Optimal Singular Dividend Problem under the Sparre Anderson Model
Linlin Tian, Lihua Bai, Junyi Guo

TL;DR
This paper investigates the optimal dividend distribution for an insurance company modeled by the Sparre Anderson process, addressing a singular control problem with unbounded value functions and complex integro-differential HJB equations.
Contribution
It extends previous work by removing the constant dividend rate restriction, proving regularity of the value function, and establishing it as a constrained viscosity solution.
Findings
Value function is a constrained viscosity solution.
Proved regularity properties of the value function.

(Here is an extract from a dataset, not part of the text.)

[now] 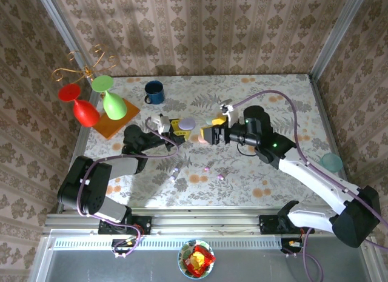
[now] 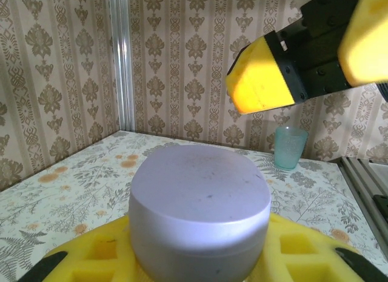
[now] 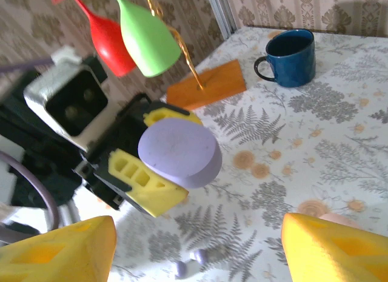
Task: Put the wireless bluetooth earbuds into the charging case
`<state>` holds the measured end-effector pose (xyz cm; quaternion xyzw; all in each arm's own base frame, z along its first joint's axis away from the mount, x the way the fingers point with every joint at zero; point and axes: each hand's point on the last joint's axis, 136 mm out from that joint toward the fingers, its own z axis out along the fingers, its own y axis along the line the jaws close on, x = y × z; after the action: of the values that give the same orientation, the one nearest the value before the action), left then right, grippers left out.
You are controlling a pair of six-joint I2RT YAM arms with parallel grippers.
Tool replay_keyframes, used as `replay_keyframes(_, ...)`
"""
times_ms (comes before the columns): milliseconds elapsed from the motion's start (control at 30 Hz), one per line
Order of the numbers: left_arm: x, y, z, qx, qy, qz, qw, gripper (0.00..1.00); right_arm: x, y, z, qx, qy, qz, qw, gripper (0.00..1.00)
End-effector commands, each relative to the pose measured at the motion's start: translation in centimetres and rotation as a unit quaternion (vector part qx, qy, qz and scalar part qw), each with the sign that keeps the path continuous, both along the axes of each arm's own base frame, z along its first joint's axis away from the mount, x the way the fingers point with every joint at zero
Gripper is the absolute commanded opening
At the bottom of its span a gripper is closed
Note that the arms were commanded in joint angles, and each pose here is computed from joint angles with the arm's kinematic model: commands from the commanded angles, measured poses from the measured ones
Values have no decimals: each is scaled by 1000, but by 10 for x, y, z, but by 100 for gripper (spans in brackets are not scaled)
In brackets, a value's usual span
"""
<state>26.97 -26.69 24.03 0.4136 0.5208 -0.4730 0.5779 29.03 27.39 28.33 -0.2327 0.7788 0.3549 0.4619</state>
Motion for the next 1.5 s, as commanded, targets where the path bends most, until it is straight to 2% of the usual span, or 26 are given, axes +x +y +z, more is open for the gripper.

Established the value function as the upper semi-continuous envelope of subsolutions.
Abstract
Consider an insurance company for which the reserve process follows the Sparre Anderson model. In this paper, we study the optimal dividend problem for such a company as Bai, Ma and Xing [9] do. However, we remove the constant restriction on the dividend rates, i.e. the optimization problem is of singular type. In this case, the value function is no longer bounded and the associated HJB equation is a variational inequality involving a first order integro-differential operator and a gradient constraint. We use other techniques to prove the regularity properties for the value function and show that the value function is a constrained viscosity solution of the associated HJB equation. In addition, we show that the value function is the upper semi-continuous envelop of the supremum for a class of subsolutions.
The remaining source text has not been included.